Only the lines from the start of the entries up to and including the line with "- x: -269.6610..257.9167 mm" should be written out, exactly as they stand.

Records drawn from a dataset
=== Section Start ===
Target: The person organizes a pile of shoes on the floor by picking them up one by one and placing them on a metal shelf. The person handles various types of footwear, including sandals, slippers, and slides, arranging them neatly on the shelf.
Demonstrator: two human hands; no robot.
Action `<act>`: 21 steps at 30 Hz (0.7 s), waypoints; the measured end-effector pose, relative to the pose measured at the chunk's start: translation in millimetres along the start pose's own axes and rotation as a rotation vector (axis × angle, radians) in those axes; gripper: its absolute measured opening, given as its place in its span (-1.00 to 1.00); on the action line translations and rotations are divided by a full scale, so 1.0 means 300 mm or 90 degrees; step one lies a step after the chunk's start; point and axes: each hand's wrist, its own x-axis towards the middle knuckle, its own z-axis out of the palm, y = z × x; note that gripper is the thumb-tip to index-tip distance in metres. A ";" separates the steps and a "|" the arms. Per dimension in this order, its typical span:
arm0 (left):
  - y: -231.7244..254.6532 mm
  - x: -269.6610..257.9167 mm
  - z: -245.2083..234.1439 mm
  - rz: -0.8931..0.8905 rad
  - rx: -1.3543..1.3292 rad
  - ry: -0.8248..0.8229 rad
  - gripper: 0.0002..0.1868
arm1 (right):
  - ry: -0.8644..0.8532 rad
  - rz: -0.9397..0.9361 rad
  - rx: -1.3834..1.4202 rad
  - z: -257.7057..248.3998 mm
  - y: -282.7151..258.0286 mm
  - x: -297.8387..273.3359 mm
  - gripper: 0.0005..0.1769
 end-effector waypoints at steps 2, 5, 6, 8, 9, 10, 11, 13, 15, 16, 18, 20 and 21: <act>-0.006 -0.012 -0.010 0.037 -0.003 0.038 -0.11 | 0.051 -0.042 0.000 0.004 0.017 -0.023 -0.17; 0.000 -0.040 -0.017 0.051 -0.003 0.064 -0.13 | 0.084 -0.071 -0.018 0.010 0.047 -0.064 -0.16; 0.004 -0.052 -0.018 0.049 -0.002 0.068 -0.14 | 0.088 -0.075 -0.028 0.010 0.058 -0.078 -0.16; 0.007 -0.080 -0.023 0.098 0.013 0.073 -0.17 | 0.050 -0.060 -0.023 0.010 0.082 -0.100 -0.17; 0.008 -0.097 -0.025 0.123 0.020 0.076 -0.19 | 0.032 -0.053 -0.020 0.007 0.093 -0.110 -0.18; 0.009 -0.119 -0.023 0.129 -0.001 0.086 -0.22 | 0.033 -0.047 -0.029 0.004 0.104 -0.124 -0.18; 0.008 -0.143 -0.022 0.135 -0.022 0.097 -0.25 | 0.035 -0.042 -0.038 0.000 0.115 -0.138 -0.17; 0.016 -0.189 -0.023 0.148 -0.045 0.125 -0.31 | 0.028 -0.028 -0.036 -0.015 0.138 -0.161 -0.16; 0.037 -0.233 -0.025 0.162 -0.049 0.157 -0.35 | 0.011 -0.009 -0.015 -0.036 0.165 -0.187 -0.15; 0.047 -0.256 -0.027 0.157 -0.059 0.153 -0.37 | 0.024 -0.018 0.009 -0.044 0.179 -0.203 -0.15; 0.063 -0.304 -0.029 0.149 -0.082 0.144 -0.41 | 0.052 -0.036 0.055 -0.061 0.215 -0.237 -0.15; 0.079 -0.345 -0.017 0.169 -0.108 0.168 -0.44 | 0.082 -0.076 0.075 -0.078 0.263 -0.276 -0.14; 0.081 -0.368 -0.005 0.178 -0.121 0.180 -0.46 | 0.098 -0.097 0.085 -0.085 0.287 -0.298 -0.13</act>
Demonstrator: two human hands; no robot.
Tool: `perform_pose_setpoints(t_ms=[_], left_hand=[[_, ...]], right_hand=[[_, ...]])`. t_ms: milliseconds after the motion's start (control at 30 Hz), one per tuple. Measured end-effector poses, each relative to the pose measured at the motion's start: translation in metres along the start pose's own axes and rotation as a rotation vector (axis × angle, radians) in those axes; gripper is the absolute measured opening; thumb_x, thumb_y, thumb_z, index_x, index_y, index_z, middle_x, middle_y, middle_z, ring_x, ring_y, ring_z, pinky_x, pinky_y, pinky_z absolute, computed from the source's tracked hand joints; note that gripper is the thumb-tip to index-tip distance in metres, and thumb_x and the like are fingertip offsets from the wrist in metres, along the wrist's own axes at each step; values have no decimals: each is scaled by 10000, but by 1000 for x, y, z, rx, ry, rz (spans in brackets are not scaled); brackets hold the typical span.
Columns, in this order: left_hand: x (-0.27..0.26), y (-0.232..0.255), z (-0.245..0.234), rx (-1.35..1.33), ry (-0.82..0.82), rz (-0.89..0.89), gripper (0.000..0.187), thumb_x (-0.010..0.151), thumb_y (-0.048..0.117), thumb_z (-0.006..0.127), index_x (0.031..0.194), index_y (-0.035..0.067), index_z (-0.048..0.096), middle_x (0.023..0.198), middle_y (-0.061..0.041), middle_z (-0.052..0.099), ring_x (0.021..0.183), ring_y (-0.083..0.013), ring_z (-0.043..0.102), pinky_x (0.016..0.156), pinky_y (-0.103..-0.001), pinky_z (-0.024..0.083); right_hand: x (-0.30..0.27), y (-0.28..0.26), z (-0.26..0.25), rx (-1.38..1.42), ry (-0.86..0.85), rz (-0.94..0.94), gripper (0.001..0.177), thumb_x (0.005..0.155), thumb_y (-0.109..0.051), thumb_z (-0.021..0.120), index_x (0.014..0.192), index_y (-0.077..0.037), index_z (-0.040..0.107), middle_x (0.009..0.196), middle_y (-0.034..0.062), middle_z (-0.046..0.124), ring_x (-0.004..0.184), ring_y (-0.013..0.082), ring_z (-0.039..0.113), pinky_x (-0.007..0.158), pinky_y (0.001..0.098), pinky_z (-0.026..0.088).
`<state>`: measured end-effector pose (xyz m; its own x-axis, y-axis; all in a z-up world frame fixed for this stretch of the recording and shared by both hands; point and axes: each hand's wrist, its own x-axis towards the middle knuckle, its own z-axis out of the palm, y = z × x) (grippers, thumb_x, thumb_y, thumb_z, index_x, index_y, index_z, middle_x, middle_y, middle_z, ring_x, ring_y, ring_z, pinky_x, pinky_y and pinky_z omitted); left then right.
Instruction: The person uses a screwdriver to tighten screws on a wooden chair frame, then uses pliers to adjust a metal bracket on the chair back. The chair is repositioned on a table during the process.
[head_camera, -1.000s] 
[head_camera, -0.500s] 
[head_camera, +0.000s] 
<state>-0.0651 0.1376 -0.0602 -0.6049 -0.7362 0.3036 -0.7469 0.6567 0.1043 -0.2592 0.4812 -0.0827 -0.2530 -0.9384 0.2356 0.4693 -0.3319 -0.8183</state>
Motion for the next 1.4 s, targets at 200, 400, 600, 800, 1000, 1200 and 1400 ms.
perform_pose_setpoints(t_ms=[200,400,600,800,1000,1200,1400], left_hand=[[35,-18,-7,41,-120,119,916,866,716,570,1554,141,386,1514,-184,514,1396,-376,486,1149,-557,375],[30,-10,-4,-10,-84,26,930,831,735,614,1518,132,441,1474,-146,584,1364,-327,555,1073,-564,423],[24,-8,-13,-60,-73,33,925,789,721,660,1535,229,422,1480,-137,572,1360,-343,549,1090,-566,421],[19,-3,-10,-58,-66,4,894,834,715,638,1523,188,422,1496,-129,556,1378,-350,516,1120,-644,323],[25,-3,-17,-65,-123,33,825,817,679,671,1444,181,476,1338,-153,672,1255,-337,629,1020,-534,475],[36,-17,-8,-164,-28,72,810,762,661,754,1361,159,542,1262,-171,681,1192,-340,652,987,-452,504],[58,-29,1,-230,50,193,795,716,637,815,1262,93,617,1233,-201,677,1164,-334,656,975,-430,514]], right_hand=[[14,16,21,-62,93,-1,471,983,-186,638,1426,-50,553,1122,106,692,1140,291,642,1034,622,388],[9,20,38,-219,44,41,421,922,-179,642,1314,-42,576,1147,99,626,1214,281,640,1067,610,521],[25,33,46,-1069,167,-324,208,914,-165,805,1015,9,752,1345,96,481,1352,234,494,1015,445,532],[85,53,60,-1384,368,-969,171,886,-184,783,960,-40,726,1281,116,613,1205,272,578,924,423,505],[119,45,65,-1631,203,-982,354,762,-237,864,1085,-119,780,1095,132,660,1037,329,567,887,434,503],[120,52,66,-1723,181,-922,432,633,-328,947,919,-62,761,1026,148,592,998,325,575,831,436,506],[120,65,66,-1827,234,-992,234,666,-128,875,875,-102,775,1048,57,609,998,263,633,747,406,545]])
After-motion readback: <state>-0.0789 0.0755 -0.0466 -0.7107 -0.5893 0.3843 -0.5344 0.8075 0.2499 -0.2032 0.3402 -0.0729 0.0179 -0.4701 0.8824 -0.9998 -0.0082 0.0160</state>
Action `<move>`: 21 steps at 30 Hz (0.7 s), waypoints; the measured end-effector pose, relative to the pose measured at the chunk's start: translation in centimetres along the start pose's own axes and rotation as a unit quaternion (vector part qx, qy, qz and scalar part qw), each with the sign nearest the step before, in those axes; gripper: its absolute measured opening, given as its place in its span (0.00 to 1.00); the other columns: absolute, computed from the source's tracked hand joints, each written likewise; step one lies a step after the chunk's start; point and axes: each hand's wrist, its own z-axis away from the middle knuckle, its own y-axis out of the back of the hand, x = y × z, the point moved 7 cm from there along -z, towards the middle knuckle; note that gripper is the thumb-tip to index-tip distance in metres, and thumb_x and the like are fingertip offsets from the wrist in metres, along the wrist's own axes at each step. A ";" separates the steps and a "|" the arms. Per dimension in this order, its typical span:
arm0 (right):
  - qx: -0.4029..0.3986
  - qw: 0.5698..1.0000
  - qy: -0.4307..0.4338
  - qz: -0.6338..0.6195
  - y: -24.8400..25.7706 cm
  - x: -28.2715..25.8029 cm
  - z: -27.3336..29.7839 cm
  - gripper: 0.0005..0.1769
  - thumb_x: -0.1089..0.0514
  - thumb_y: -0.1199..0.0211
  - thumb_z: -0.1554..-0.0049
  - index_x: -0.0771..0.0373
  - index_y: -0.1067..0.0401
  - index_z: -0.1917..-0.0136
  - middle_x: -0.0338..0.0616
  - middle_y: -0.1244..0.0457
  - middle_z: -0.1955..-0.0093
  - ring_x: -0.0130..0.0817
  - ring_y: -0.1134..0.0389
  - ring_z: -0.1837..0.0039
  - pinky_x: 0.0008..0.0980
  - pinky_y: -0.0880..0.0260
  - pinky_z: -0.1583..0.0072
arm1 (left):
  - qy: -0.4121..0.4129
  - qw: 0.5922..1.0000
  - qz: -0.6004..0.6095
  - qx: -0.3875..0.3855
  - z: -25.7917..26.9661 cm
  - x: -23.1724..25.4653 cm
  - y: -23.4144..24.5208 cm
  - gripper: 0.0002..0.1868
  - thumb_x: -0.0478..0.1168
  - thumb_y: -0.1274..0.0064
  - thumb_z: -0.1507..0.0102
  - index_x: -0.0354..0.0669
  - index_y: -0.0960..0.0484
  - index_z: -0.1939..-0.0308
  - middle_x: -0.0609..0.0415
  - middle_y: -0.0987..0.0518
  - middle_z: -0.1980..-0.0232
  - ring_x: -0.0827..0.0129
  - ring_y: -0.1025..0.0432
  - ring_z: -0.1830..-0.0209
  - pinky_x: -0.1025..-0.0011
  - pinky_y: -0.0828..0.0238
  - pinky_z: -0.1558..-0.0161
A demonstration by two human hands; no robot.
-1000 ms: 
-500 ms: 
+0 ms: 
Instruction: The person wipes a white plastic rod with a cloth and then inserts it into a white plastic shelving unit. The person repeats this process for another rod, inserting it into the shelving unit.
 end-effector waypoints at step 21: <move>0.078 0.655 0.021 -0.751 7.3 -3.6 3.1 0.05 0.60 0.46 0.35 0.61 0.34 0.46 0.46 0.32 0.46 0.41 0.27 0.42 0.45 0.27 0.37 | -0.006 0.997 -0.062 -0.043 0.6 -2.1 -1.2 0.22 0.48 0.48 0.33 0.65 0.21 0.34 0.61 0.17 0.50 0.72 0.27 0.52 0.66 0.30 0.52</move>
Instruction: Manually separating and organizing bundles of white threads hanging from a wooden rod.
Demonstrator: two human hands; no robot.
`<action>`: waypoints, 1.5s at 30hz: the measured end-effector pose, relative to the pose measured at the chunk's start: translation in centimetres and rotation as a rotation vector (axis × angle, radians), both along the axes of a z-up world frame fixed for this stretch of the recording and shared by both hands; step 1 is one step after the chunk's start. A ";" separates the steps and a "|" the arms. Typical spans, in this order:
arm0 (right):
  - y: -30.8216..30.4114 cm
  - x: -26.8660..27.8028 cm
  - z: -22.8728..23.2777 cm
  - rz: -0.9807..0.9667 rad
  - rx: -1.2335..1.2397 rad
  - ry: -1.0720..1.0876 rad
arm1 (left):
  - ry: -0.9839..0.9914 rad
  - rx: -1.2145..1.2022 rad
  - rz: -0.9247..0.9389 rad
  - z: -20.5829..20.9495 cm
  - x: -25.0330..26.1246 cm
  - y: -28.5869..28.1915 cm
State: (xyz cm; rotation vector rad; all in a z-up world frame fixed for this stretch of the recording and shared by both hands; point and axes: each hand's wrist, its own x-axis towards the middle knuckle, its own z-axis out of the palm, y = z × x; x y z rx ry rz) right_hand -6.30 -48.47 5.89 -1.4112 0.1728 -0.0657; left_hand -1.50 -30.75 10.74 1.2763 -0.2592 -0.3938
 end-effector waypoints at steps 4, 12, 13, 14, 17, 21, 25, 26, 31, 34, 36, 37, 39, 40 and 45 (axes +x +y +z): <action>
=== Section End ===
ANSWER BOX
Target: The person organizes a pile of shoes on the floor by picking them up one by one and placing them on a metal shelf. The person handles various types of footwear, including sandals, slippers, and slides, arranging them neatly on the shelf.
Demonstrator: two human hands; no robot.
Action `<act>`: 21 steps at 30 Hz (0.7 s), waypoints; the measured end-effector pose, relative to the pose measured at the chunk's start: translation in millimetres along the start pose's own axes and rotation as a rotation vector (axis × angle, radians) in those axes; gripper: its absolute measured opening, given as its place in its span (-1.00 to 1.00); on the action line translations and rotations are divided by a full scale, so 1.0 means 300 mm or 90 degrees; step one lies a step after the chunk's start; point and axes: each hand's wrist, its own x-axis towards the middle knuckle, its own z-axis out of the palm, y = z × x; note that gripper is the thumb-tip to index-tip distance in metres. A ";" separates the steps and a "|" the arms. Per dimension in this order, its typical span:
arm0 (left):
  - y: -231.7244..254.6532 mm
  - x: -269.6610..257.9167 mm

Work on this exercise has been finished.